I guess I need to clarify. I'm not looking for rates, I'm looking to see how people charge, is it by the day or by the hour? 
Do you ever give your customer a break if your on the site and only use an attachment for let's say 15 min.?


----------



## snocrete (Feb 28, 2009)

Greenmtboy;1330576 said:


> I guess I need to clarify. I'm not looking for rates, I'm looking to see how people charge, is it by the day or by the hour?*Depends*
> Do you ever give your customer a break if your on the site and only use an attachment for let's say 15 min.?


Of course there are exceptions...but for specialty attachments I would hope guys would charge something extra. For example, a few weeks ago I did a job that required my auger attachment. The next day I was at a different job doing some grading, my auger was still in the back of my dump...the contractor I was doing work for saw that I had my auger with me and asked if I would punch (4) 14in holes 42in deep. I told him I was putting $50 extra on the bill for it, we were both happy. From the time I unloaded the attachment, dug the holes, then put it back in the truck, I had about 10min involved.


----------



## Mick76 (Aug 2, 2009)

snocrete;1330973 said:


> From the time I unloaded the attachment, dug the holes, then put it back in the truck, I had about 10min involved.


Slow poke.....


----------



## snocrete (Feb 28, 2009)

Mick76;1331020 said:


> Slow poke.....


well, 2 or 3 of those minutes were spent drinking coffee


----------



## Greenmtboy (Jan 22, 2011)

snocrete;1330973 said:


> Of course there are exceptions...but for specialty attachments I would hope guys would charge something extra. For example, a few weeks ago I did a job that required my auger attachment. The next day I was at a different job doing some grading, my auger was still in the back of my dump...the contractor I was doing work for saw that I had my auger with me and asked if I would punch (4) 14in holes 42in deep. I told him I was putting $50 extra on the bill for it, we were both happy. From the time I unloaded the attachment, dug the holes, then put it back in the truck, I had about 10min involved.

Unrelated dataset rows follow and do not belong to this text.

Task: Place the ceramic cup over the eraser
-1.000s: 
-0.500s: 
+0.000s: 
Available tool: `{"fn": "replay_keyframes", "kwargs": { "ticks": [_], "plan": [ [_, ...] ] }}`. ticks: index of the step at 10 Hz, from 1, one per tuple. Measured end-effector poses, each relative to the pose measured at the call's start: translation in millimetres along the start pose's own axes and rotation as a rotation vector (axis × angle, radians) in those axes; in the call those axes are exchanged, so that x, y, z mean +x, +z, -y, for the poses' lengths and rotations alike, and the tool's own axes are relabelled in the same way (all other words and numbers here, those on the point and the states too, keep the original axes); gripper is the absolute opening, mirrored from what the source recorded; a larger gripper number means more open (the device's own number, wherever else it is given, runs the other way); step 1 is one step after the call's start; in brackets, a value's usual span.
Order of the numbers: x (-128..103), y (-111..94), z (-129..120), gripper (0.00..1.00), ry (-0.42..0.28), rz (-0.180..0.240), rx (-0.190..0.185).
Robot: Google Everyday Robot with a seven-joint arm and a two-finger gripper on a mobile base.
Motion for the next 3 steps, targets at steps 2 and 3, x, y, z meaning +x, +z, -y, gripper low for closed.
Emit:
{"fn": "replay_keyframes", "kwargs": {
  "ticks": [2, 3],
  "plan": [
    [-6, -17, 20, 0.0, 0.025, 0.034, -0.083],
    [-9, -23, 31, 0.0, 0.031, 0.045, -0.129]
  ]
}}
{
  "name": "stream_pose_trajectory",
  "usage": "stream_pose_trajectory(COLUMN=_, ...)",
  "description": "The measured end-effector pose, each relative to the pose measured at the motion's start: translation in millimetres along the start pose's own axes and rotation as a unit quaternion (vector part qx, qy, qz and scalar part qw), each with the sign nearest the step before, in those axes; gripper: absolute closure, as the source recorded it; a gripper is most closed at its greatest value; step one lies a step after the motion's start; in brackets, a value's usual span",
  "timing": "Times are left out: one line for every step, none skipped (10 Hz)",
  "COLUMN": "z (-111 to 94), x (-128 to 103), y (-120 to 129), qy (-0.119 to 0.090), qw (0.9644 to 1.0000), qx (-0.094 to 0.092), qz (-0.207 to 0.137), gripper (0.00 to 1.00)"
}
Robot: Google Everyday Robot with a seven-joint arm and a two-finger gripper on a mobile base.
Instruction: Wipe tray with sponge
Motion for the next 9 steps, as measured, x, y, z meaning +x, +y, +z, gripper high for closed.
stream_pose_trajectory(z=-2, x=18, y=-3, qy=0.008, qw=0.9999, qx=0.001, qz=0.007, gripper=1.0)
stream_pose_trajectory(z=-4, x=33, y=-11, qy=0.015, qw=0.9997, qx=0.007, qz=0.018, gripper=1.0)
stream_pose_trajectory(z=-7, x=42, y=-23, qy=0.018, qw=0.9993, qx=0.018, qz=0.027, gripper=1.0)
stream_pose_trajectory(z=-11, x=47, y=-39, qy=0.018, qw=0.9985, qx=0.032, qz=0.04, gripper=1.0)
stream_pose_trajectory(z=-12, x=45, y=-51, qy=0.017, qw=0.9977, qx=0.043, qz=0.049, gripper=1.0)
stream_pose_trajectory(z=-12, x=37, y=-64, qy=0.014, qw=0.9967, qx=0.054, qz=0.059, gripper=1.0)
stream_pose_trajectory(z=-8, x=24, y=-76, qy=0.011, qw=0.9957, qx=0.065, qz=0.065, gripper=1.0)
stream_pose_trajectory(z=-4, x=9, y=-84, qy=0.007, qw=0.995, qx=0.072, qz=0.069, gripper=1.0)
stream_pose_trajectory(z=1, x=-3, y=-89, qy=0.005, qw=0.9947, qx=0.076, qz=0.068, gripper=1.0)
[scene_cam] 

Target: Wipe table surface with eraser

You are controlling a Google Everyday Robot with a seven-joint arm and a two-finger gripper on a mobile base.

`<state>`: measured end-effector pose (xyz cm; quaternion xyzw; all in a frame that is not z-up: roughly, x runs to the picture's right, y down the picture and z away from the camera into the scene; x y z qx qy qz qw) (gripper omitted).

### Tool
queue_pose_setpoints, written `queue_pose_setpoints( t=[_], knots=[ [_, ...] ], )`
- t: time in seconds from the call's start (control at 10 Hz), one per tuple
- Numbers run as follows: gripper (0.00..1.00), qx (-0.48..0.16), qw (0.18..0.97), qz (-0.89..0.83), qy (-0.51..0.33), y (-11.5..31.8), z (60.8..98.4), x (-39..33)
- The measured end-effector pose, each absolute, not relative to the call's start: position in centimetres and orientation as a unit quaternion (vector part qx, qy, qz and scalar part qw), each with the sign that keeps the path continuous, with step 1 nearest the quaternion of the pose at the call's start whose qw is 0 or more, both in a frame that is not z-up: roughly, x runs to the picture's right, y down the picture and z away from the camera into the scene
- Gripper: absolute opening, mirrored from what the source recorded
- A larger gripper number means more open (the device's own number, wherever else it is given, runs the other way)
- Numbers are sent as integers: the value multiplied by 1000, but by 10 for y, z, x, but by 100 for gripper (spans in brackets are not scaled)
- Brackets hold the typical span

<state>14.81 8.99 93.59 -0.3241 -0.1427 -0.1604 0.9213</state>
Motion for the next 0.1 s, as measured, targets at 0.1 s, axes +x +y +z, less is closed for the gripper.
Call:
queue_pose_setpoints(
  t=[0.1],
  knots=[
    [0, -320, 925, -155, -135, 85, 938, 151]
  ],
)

Thanks for your input. When you rent an attachment for a day, how much do you mark it up?


----------



## ponyboy (Dec 19, 2006)

No I charge per job I use what we have 
Another add on job more more weather by machine or hand 
Rental fees should be included in prices


----------



## snocrete (Feb 28, 2009)

Greenmtboy;1332143 said:


> Thanks for your input. When you rent an attachment for a day, how much do you mark it up?


It depends on what it is, how long I'm using it, etc,etc. I honestly dont rent attachments very often other than the occasional auger bit in a size I dont have....In that case, maybe double whatever I rent it for.?.?...You should at least cover the rental fee, and what it costs you in time to go pick it up & drop it back off.


----------



## snocrete (Feb 28, 2009)

ponyboy;1332154 said:


> Rental fees should be included in prices


I agree, but I think he was asking how much extra to figure into the price to cover going and renting the attachment????


----------



## cat320 (Aug 25, 2000)

well this is how i would do it. one if you have the attachemnt or 2 if you have to rent it. 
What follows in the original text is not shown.